::: DATA PROVIDED
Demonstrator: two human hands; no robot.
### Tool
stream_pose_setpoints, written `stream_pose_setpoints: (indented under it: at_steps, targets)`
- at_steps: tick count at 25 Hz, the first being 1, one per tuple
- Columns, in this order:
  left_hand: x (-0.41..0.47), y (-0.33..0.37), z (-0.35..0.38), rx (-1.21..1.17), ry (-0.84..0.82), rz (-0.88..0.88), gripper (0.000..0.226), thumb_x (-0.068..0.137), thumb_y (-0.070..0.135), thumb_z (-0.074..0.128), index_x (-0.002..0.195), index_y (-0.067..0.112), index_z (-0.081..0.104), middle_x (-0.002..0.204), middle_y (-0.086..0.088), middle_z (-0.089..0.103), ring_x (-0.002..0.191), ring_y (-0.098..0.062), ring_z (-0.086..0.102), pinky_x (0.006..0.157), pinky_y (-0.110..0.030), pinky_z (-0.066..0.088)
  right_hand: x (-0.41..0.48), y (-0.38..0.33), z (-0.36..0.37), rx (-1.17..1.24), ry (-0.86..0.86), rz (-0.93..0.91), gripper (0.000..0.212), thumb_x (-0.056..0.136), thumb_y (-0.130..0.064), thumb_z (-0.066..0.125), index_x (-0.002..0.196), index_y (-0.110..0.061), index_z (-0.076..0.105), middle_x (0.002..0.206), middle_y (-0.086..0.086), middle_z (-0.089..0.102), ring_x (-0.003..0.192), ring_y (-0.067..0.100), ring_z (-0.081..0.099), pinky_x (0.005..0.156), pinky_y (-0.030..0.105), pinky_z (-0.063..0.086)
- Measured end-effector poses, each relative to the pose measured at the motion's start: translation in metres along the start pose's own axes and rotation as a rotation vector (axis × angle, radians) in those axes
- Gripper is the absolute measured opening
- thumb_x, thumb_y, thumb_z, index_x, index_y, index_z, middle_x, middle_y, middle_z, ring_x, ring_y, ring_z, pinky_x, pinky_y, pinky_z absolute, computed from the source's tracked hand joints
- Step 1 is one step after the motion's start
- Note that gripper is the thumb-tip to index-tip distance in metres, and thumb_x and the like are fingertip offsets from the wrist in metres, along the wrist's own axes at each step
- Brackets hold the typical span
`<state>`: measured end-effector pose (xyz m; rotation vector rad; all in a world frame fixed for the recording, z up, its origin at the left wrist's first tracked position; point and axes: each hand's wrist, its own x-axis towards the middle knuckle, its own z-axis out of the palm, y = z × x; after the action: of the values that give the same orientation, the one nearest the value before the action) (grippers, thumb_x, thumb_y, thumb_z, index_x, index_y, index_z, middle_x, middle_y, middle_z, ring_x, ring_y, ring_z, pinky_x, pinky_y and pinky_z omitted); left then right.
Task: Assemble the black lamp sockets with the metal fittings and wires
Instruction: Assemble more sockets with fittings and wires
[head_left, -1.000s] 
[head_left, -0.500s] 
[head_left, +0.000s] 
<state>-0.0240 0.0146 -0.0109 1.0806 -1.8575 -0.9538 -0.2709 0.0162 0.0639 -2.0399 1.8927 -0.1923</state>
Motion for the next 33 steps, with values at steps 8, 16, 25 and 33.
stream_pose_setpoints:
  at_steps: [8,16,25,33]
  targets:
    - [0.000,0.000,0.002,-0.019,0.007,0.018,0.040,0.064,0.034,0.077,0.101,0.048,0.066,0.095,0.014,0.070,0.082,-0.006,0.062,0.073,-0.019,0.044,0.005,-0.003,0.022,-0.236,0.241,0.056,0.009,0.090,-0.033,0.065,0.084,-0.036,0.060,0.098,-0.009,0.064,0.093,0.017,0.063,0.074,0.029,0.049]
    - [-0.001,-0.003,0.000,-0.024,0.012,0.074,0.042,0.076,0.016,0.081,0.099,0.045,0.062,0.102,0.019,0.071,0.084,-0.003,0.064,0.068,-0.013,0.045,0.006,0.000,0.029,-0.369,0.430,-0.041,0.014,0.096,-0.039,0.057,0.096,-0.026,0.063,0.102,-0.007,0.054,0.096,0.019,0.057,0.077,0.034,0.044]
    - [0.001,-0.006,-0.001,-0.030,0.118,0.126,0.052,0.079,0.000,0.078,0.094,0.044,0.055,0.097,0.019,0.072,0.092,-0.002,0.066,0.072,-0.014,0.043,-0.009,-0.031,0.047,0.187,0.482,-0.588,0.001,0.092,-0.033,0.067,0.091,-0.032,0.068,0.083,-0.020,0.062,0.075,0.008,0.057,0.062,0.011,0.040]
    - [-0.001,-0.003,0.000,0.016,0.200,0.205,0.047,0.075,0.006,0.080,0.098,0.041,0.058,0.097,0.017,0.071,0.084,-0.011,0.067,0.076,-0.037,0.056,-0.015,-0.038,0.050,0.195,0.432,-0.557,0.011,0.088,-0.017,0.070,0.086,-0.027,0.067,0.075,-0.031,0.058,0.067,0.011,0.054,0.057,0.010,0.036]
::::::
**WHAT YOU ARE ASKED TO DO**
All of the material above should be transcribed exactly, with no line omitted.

**EXERCISE OUTPUT**
Demonstrator: two human hands; no robot.
### Tool
stream_pose_setpoints, written `stream_pose_setpoints: (indented under it: at_steps, targets)`
- at_steps: tick count at 25 Hz, the first being 1, one per tuple
- Columns, in this order:
  left_hand: x (-0.41..0.47), y (-0.33..0.37), z (-0.35..0.38), rx (-1.21..1.17), ry (-0.84..0.82), rz (-0.88..0.88), gripper (0.000..0.226), thumb_x (-0.068..0.137), thumb_y (-0.070..0.135), thumb_z (-0.074..0.128), index_x (-0.002..0.195), index_y (-0.067..0.112), index_z (-0.081..0.104), middle_x (-0.002..0.204), middle_y (-0.086..0.088), middle_z (-0.089..0.103), ring_x (-0.002..0.191), ring_y (-0.098..0.062), ring_z (-0.086..0.102), pinky_x (0.006..0.157), pinky_y (-0.110..0.030), pinky_z (-0.066..0.088)
  right_hand: x (-0.41..0.48), y (-0.38..0.33), z (-0.36..0.37), rx (-1.17..1.24), ry (-0.86..0.86), rz (-0.93..0.91), gripper (0.000..0.212), thumb_x (-0.056..0.136), thumb_y (-0.130..0.064), thumb_z (-0.066..0.125), index_x (-0.002..0.196), index_y (-0.110..0.061), index_z (-0.076..0.105), middle_x (0.002..0.206), middle_y (-0.086..0.086), middle_z (-0.089..0.102), ring_x (-0.003..0.192), ring_y (-0.067..0.100), ring_z (-0.081..0.099), pinky_x (0.005..0.156), pinky_y (-0.030..0.105), pinky_z (-0.063..0.086)
- Measured end-effector poses, each relative to the pose measured at the motion's start: translation in metres along the start pose's own axes and rotation as a rotation vector (axis × angle, radians) in those axes
- Gripper is the absolute measured opening
- thumb_x, thumb_y, thumb_z, index_x, index_y, index_z, middle_x, middle_y, middle_z, ring_x, ring_y, ring_z, pinky_x, pinky_y, pinky_z absolute, computed from the source's tracked hand joints
- Step 1 is one step after the motion's start
- Note that gripper is the thumb-tip to index-tip distance in metres, and thumb_x and the like are fingertip offsets from the wrist in metres, along the wrist's own axes at each step
- Brackets hold the typical span
`<state>`: measured end-effector pose (xyz m; rotation vector rad; all in a world frame fixed for the recording, z up, its origin at the left wrist's first tracked position; point and axes: each hand's wrist, its own x-axis towards the middle knuckle, its own z-axis out of the palm, y = z × x; after the action: of the values that give the same orientation, the one nearest the value before the action) (grippers, thumb_x, thumb_y, thumb_z, index_x, index_y, index_z, middle_x, middle_y, middle_z, ring_x, ring_y, ring_z, pinky_x, pinky_y and pinky_z omitted); left then right.
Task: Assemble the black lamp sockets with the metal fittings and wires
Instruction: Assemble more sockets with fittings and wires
[head_left, -1.000s] 
[head_left, -0.500s] 
[head_left, +0.000s] 
<state>-0.0240 0.0146 -0.0109 1.0806 -1.8575 -0.9538 -0.2709 0.0162 0.0639 -2.0399 1.8927 -0.1923</state>
Motion for the next 33 steps, with values at steps 8, 16, 25 and 33.
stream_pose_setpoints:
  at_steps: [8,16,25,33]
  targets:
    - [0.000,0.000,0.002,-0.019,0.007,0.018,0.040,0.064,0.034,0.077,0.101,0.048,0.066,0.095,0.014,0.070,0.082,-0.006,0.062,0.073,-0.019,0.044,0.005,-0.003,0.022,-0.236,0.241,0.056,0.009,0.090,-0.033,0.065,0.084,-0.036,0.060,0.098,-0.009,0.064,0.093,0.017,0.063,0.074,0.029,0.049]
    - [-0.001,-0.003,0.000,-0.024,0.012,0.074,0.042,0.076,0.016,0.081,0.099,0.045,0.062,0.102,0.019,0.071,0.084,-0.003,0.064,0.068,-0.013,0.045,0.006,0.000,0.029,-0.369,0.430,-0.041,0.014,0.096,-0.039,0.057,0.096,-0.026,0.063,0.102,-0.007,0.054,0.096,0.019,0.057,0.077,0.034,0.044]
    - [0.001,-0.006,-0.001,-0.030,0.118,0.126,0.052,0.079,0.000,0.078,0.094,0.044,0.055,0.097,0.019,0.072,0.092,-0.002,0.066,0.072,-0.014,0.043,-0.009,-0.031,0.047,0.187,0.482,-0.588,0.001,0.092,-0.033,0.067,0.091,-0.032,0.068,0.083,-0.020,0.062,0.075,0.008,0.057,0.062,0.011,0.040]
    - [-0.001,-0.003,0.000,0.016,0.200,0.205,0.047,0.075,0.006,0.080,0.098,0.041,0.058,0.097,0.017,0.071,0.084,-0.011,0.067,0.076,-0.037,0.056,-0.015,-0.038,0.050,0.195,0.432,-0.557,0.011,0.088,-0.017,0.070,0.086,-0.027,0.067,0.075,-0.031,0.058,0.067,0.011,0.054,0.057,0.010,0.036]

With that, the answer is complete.